As for the plot, it's certainly brisk. Season openers (those with new companions, anyway) always take place on Earth and have to cram in both character introduction and a standalone plot, but whether that be Nestene, Judoon or Adipose, it's always rushed and resolved too quickly. It would be nice to have a new companion just hop aboard the Tardis and have the first episode set on an alien world for a change, without all of this "saving the Earth in 45 minutes" stuff we keep getting.

[Picture: Ms. Foster has a "sonic pen". It could be worse, it could have been sonic lipstick. Cringe!]

I've said it before, but it's particularly egregious here: there is too much sonic-screwdrivering. Far, far, far too much. The Doctor does little more than run back and forth pressing his little magic button. Not even for purely electronic uses; he opens normal doors and windows, shoots another sonic device from Ms. Foster's hand and even unties ropes with it. Ropes! Since when did sonic vibrations (or whatever it uses) untie ropes? When did the Doctor stop getting his hands dirty? The sonic screwdriver has become such a lazy way to push the plot along that they've had to introduce 'deadlock seals', but now these are breakable with two sonic devices so then we get double deadlocks and triple deadlocks. Everything is sonic this and deadlock that, and it's spread into Torchwood and The Sarah Jane Adventures too, where everything from doors to handcuffs are 'deadlocked', just so we're absolutely sure they're unbreakable, until they're not.

[Picture: The cute little Adipose babies emerge from the bodies of their hosts. No broken skin, no blood, all smiles. Can you imagine if this was a Torchwood episode? Shudder.]

The Adipose aren't your normal invading aliens, despite their presence on Earth being technically illegal. Interestingly, it's the Doctor and Donna's meddling that puts the human race in danger, as a million people are almost converted when production has to be sped up. If they'd not stuck their noses in, the Adipose would have just been converted from fat, the pills would have done what they were supposed to do, the Adipose ship would have left harmlessly and everyone would be a winner. Whoops!

[Picture: Donna's very own sign language. Inspired.]

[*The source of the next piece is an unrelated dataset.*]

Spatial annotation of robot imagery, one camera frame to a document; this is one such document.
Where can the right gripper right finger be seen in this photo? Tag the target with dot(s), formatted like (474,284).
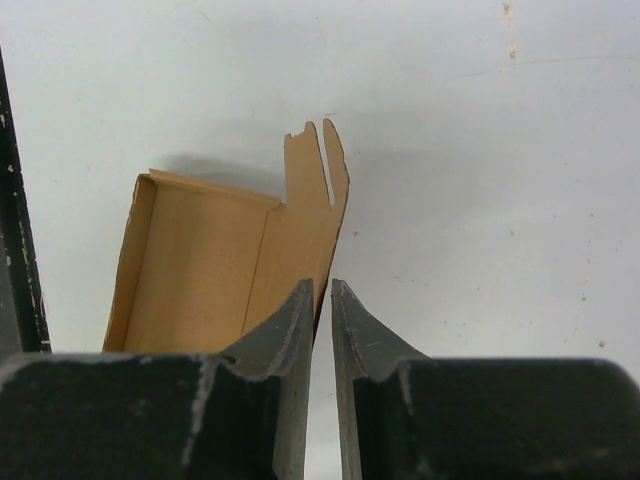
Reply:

Well, despite its faults, there are a few good things about Partners in Crime. For starters, it's pretty funny. There's some great performance comedy, particularly the bit where the Doctor and Donna are miming to each other through the windows and popping their heads up and down in the office cubicles. It's also a relief that they're not doing the 'romance' thing again, as Donna makes it quite clear that is off the table (the Doctor is a little presumptuous, frankly). Another plus is that Wilf is back, rewritten as Donna's granddad, and he's a lovely enthusiastic character with lots of charm. Then there's the Adipose, whose primary function is to sell toys, but I have to admit, they are pretty cute. Finally, even though I'd already seen this episode once before, the surprise appearance from Rose at the end was a startling moment that I'd forgotten all about.

In the end, though, this is a fairly silly episode that does little more than set us up for the rest of the series. Appropriately, then, it could do with trimming the fat.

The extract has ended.